_WHAT YOU ARE ASKED TO DO:_
Collect all lines below with the string "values".

_DATA PROVIDED:_
□ □ □

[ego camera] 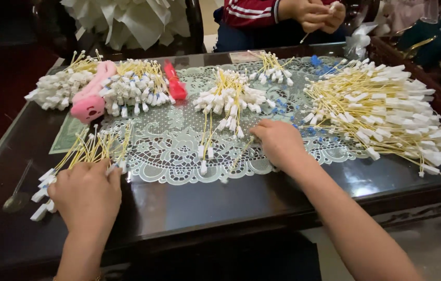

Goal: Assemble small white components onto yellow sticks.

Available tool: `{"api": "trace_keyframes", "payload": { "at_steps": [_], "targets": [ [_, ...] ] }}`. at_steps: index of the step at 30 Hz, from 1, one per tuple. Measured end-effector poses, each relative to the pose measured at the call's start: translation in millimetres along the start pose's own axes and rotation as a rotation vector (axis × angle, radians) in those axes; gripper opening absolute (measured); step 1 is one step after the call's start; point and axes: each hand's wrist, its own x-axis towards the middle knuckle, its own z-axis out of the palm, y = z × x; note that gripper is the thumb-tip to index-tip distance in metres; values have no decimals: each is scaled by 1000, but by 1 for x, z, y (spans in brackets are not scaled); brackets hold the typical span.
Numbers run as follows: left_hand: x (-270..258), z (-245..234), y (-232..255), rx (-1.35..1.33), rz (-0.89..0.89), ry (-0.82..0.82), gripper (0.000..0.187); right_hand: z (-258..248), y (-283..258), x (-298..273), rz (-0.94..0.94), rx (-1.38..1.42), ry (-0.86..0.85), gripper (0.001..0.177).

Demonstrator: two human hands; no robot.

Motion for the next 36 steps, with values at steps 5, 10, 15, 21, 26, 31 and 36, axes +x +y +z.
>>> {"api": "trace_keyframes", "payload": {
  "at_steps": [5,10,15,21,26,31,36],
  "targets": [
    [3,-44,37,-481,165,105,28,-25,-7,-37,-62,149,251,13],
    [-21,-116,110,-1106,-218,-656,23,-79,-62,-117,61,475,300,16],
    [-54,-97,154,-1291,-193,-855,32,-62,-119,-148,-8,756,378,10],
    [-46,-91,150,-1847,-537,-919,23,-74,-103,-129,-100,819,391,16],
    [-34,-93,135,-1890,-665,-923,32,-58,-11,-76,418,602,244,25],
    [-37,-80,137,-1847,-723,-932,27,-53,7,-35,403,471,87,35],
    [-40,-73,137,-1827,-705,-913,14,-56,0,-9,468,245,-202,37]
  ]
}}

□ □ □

_RESPONSE:_
Available tool: `{"api": "trace_keyframes", "payload": { "at_steps": [_], "targets": [ [_, ...] ] }}`. at_steps: index of the step at 30 Hz, from 1, one per tuple. Measured end-effector poses, each relative to the pose measured at the call's start: translation in millimetres along the start pose's own axes and rotation as a rotation vector (axis × angle, radians) in those axes; gripper opening absolute (measured); step 1 is one step after the call's start; point and axes: each hand's wrist, its own x-axis towards the middle knuckle, its own z-axis out of the palm, y = z × x; note that gripper is the thumb-tip to index-tip distance in metres; values have no decimals: each is scaled by 1000, but by 1 for x, z, y (spans in brackets are not scaled); brackets hold the typical span.
Motion for the next 36 steps, with values at steps 5, 10, 15, 21, 26, 31 and 36, axes +x +y +z.

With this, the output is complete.